**WHAT TO PRODUCE**
Lines that include the word "segment" should be copied from the listing that follows.

===== EXTRACTED INFORMATION =====

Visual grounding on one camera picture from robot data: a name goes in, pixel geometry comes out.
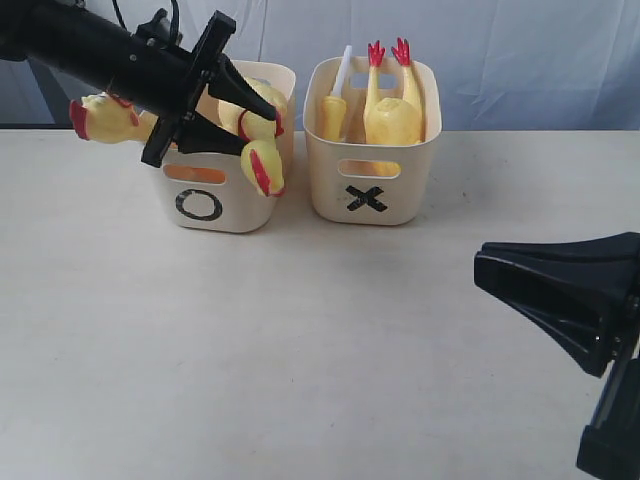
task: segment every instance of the yellow handle
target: yellow handle
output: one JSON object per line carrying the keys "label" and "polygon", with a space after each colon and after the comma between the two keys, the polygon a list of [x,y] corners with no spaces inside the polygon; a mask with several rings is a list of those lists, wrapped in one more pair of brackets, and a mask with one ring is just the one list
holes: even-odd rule
{"label": "yellow handle", "polygon": [[347,102],[340,97],[329,95],[322,99],[323,129],[322,138],[330,142],[340,141],[342,122],[347,113]]}

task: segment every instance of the o symbol
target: o symbol
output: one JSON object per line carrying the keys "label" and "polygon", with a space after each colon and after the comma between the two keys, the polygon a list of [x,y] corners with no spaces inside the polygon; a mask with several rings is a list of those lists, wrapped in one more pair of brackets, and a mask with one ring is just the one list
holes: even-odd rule
{"label": "o symbol", "polygon": [[[184,201],[191,195],[204,195],[205,197],[210,198],[213,202],[213,213],[211,213],[210,215],[200,216],[196,215],[195,213],[187,212],[184,208]],[[220,200],[218,200],[218,197],[204,190],[185,190],[176,197],[176,208],[185,217],[188,217],[192,220],[200,220],[203,222],[213,222],[214,220],[220,218],[220,216],[222,215],[222,203],[220,202]]]}

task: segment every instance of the basket handle hole
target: basket handle hole
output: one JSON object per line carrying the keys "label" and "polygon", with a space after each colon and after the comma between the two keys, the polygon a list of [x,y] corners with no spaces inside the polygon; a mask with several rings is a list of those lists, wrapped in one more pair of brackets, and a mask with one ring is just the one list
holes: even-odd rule
{"label": "basket handle hole", "polygon": [[[380,82],[380,90],[393,90],[398,86],[398,79],[395,75],[391,75],[390,73],[380,73],[378,74],[378,78],[378,81]],[[369,74],[354,73],[349,79],[349,84],[351,85],[351,88],[366,89],[369,85]]]}
{"label": "basket handle hole", "polygon": [[256,78],[256,77],[253,77],[253,79],[254,79],[254,80],[256,80],[256,81],[258,81],[258,82],[260,82],[260,83],[264,83],[265,85],[267,85],[267,86],[269,86],[269,87],[271,87],[271,86],[272,86],[272,85],[271,85],[271,82],[270,82],[269,80],[267,80],[266,78]]}
{"label": "basket handle hole", "polygon": [[215,168],[197,168],[184,165],[165,165],[164,174],[172,180],[185,182],[209,183],[222,185],[227,181],[227,176],[222,170]]}
{"label": "basket handle hole", "polygon": [[345,158],[338,163],[338,171],[345,177],[392,179],[400,176],[402,168],[396,162]]}

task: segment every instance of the white plastic bin
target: white plastic bin
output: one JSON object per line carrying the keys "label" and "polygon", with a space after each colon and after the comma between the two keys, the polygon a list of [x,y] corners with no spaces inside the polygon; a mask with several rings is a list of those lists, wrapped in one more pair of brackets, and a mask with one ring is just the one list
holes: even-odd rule
{"label": "white plastic bin", "polygon": [[[425,106],[425,141],[411,146],[364,145],[362,115],[366,88],[354,88],[346,81],[342,97],[347,102],[343,136],[346,143],[324,140],[321,102],[333,88],[342,58],[320,63],[313,72],[304,105],[304,130],[309,158],[311,198],[322,217],[342,223],[400,225],[412,220],[420,210],[426,191],[434,154],[434,140],[442,131],[440,99],[435,76],[426,65],[413,62],[414,73],[422,91]],[[351,59],[352,74],[367,74],[369,59]],[[402,68],[395,59],[386,57],[379,69],[382,75],[393,75],[396,86],[381,89],[380,95],[401,97]],[[371,174],[371,168],[357,167],[367,162],[395,162],[400,169],[395,176]]]}
{"label": "white plastic bin", "polygon": [[[266,80],[288,99],[287,115],[282,119],[285,133],[276,139],[286,182],[293,164],[295,73],[271,63],[233,61],[233,64],[244,76]],[[206,90],[197,110],[220,125],[218,100],[208,96]],[[206,169],[203,170],[206,181],[189,181],[185,172],[180,171],[181,167]],[[250,232],[269,221],[277,202],[274,197],[266,198],[256,192],[242,173],[240,157],[237,156],[182,154],[172,148],[165,155],[162,167],[150,170],[162,207],[174,223],[183,227]]]}

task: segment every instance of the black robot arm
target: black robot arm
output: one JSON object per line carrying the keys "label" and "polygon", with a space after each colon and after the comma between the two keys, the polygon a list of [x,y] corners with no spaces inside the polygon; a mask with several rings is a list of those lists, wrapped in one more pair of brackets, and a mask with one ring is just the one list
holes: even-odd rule
{"label": "black robot arm", "polygon": [[207,88],[213,97],[276,119],[275,108],[223,53],[234,20],[216,11],[191,52],[167,42],[154,28],[157,21],[132,34],[81,0],[0,0],[0,58],[36,58],[157,115],[142,154],[149,165],[160,167],[172,142],[182,153],[239,155],[246,141],[196,112]]}
{"label": "black robot arm", "polygon": [[601,480],[640,479],[640,234],[567,244],[487,243],[475,284],[550,335],[584,372],[611,365],[577,467]]}

=====

**ANSWER TO THE PROBLEM**
task: segment every instance of the yellow handle
task: segment every instance of the o symbol
task: segment every instance of the basket handle hole
task: segment every instance of the white plastic bin
task: segment every instance of the black robot arm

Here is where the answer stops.